Your goal =
Only an exact repeat of the listing, without its images, counts as the answer.

Collected data =
= = =

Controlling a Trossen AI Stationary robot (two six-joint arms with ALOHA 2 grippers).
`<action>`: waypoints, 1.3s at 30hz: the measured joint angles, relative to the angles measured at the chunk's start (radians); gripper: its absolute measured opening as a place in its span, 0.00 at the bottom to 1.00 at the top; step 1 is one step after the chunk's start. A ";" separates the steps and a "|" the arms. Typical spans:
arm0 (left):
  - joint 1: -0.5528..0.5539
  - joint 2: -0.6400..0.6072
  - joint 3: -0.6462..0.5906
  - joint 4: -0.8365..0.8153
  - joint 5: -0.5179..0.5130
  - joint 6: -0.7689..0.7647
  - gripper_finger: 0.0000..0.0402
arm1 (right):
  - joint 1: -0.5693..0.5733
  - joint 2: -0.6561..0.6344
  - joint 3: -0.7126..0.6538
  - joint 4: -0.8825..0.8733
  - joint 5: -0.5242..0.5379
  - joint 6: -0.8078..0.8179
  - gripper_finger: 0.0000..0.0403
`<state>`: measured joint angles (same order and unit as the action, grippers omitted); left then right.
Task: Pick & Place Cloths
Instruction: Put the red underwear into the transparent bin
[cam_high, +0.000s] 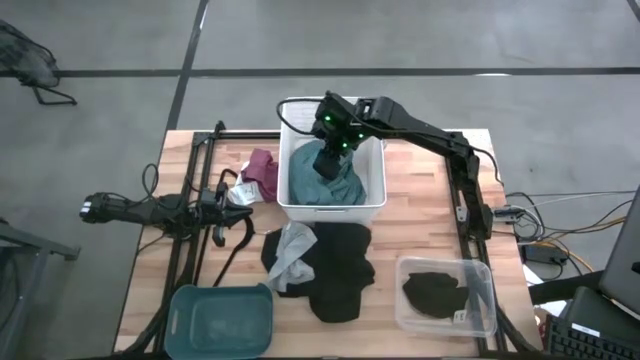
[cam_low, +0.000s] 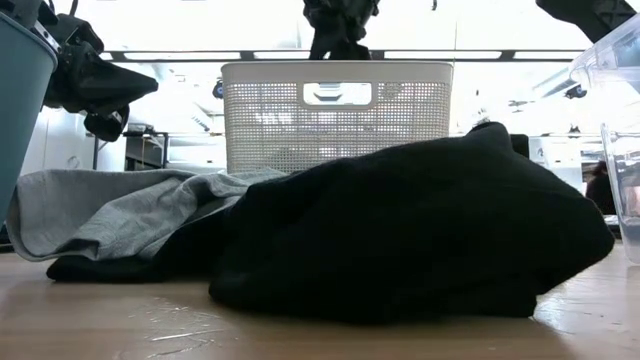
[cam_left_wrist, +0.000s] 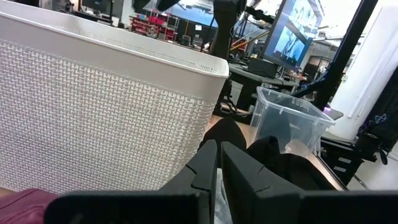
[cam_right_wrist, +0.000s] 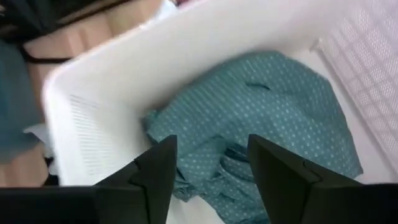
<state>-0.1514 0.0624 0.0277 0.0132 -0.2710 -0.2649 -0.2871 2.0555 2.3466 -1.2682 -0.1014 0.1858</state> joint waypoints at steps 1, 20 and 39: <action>0.000 0.000 0.000 0.000 0.000 0.000 0.07 | 0.005 -0.011 0.000 0.011 0.000 0.000 0.48; 0.000 0.000 0.000 0.000 0.000 0.000 0.07 | 0.053 -0.448 -0.299 0.240 0.085 -0.041 0.02; 0.000 0.000 0.000 0.000 0.000 0.000 0.07 | 0.160 -1.197 -1.242 0.626 0.213 0.275 0.02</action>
<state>-0.1514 0.0628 0.0277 0.0132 -0.2710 -0.2651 -0.1270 0.8587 1.1044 -0.6424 0.1116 0.4605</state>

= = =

Response to this task =
Controlling a Trossen AI Stationary robot (two six-joint arms with ALOHA 2 grippers).
`<action>`: waypoints, 1.3s at 30hz: the measured joint angles, relative to the angles measured at the chunk's start (radians); gripper: its absolute measured opening as a place in its span, 0.00 at the bottom to 1.00 at the top; step 1 is one step after the chunk's start. A ";" separates the steps and a "|" the arms. Typical spans:
arm0 (left):
  - joint 1: -0.5528..0.5539
  - joint 2: -0.6400..0.6072
  - joint 3: -0.6462..0.5906
  - joint 4: -0.8365..0.8153
  - joint 5: -0.5179..0.5130
  - joint 6: -0.7689..0.7647
  - gripper_finger: 0.0000..0.0402
arm1 (right):
  - joint 1: -0.5693..0.5733
  - joint 2: -0.6561..0.6344
  - joint 3: -0.7126..0.6538
  - joint 4: -0.8825..0.8733
  - joint 5: -0.5242..0.5379
  - joint 6: -0.8078..0.8179
  - gripper_finger: 0.0000..0.0403
`<state>`: measured joint angles (same order and unit as the action, grippers omitted); left then right.
Task: Pick & Place Cloths
Instruction: Put the red underwear into the transparent bin
[cam_high, +0.000s] 
[cam_low, +0.000s] 
[cam_left_wrist, +0.000s] 
[cam_right_wrist, +0.000s] 
<state>-0.1514 0.0624 0.0277 0.0132 -0.2710 -0.2649 -0.2871 2.0555 2.3466 -1.2682 -0.1014 0.1858</state> joint waypoints at steps 1, 20 and 39: <action>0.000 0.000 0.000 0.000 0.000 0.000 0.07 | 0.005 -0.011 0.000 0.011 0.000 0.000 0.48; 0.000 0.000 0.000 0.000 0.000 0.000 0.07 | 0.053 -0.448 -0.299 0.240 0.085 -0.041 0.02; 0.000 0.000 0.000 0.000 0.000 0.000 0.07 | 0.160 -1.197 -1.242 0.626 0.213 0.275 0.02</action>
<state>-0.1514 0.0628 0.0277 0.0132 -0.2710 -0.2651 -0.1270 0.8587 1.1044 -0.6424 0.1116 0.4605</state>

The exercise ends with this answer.